MDR fällt auf Satire rein Aus "seid" und "seit" wird "seidt"

"Postillon"-Gründer Stefan Sichermann
Foto: Daniel Karmann/ picture alliance / dpaDer Mitteldeutsche Rundfunk (MDR) ist auf eine Meldung des Online-Satiremagazins "Der Postillon" hereingefallen: In einem Radiobeitrag über "20 Jahre Rechtschreibreform" behauptete der Sender, aus den Wörtern "seid" und "seit" werde zukünftig "seidt".
"Der Postillon" ist bekannt für seine satirischen Artikel im Stil von Zeitungsartikeln oder Agenturmeldungen. Die Betreiber nehmen sich dabei meist aktueller Themen aus Politik, Wirtschaft und Gesellschaft an.
Die Geschichten sind dabei recht offensichtlich fiktiv. Im Originalbeitrag ist die Meldung mit dem Kürzel "dpo" versehen - eine Nachrichtenagentur, die es gar nicht gibt. Auch das ist Satire, denn die Deutsche Presseagentur hat das Kürzel "dpa".
Den Redakteuren von MDR Info ist das offenbar nicht aufgefallen. "Die beiden Wörtchen seid und seit sollen ab dem neuen Schuljahr zusammengelegt werden in seidt, also hinten mit d und t", zitiert die MDR-Sprecherin die Postillon-Nachricht in der Sendung vom Montag. "Denn an der richtigen Verwendung von seid und seit scheiterten bisher 70 Prozent der Deutschen."
Auch letztere Information stammt vom "Postillon" und wurde ungeprüft übernommen. Die Satiriker rund um Gründer Stefan Sichermann freut das. Auf ihrer Facebookseite verbreiteten sie den Fehler des MDR. Innerhalb kurzer Zeit reagierten Nutzer tausendfach auf den Post:
Feedback: Der MDR hat unsere Meldung "Rechtschreibreform: Aus "seid" und "seit" wird einheitlich "seidt""...
Posted by Der Postillon on Tuesday, August 2, 2016
Der Nachrichtensender kann sich den Fauxpas offenbar selbst nicht erklären. "Wir prüfen, wie das passieren konnte", twitterte der MDR am Mittwoch:
Nun sind wir tatsächlich mal bei @Der_Postillon gelandet. Leider. Wir prüfen, wie das passieren konnte. https://t.co/eLQP9LxkNB
— MDR AKTUELL (@MDRAktuell) August 3, 2016
Eine Stunde später kam immerhin Selbstironie. Man arbeite gemeinsam mit dem "Postillon" an der Rechtschreibreform, hieß es auf Twitter:
„Wennschon, dennschon: @Der_Postillon“ pic.twitter.com/7C6mRsWJVy
— MDR (@mdrde) August 3, 2016
Eigentlich dürfte der "Postillon" dem MDR nicht unbekannt sein.
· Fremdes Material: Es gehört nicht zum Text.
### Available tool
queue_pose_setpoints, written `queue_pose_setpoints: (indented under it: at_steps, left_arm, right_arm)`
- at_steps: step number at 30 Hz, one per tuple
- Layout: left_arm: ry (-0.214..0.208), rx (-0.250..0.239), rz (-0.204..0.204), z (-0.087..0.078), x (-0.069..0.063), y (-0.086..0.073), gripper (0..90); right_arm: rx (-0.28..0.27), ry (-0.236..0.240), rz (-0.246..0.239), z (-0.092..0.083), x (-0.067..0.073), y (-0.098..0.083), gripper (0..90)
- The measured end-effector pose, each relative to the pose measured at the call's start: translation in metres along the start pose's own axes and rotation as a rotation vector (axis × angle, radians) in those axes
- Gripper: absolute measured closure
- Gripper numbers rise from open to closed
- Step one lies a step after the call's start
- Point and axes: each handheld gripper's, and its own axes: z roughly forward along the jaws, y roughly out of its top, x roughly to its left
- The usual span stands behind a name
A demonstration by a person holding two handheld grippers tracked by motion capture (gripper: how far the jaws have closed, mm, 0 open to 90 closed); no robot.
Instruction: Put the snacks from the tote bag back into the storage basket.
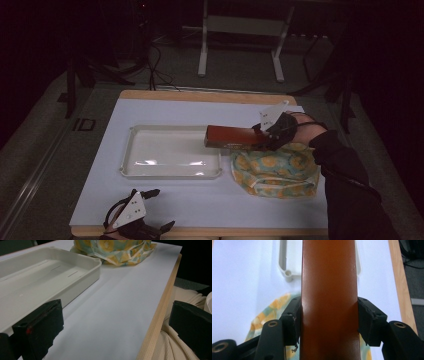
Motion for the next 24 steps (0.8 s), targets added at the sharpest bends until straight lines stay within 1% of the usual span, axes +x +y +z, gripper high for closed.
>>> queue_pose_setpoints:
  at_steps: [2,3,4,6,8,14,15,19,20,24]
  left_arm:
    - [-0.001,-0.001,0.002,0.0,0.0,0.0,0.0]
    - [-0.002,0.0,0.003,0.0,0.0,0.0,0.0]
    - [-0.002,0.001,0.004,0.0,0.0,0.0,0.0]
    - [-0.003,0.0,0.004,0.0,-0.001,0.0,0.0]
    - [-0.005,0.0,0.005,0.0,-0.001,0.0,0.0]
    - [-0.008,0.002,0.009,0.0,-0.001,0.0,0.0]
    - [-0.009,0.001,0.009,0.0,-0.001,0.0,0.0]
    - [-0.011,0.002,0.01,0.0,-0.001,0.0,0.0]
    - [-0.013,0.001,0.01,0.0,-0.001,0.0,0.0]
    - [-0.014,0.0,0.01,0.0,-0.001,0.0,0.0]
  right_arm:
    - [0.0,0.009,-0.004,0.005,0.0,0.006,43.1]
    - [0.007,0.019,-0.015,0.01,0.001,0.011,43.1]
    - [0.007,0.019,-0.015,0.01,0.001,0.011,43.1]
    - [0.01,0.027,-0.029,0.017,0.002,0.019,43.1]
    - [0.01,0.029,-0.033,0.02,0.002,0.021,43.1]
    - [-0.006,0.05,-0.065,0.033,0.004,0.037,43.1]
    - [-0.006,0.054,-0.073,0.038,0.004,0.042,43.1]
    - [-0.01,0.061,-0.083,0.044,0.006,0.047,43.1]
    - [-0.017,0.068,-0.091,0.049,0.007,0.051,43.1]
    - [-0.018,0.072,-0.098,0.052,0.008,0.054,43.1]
Denn die Satire-Website hat eine Kooperation mit der Nord-Landesrundfunkanstalt der ARD. Im Jugendradiosender "NJoy" des NDR werden täglich "Postillon"-Hörfunknachrichten gesendet. Seit 2014 sendet der NDR die "Postillon 24 Nachrichten".
Von Kollegen der Medienbranche hagelt es nun Spott. In Branchendiensten wie "Turi 2", "Meedia" oder "Horizonte" wurde der MDR am Mittwoch für seine Recherche beim "Postillon" auf die Schippe genommen. Doch auch das trägt der Sender mit Fassung - und dankt für unterstützende Worte:
#Seidt Stunden kein Licht im Spott- und Häme-Tunnel, und nun das, Danke! :O) https://t.co/vXaBJIZ9xJ
— MDR (@mdrde) August 3, 2016
Der MDR hat die Sachlage inzwischen richtig gestellt. In einer Korrekturmeldung schildert der Sender, wie es zu dem Fehler kam: "Die Reporterin hatte die Information bei ihren Recherchen erhalten und leider nicht gegengeprüft." Die Meldung des "Postillon" sei der Reporterin zu dieser Zeit nicht bekannt gewesen.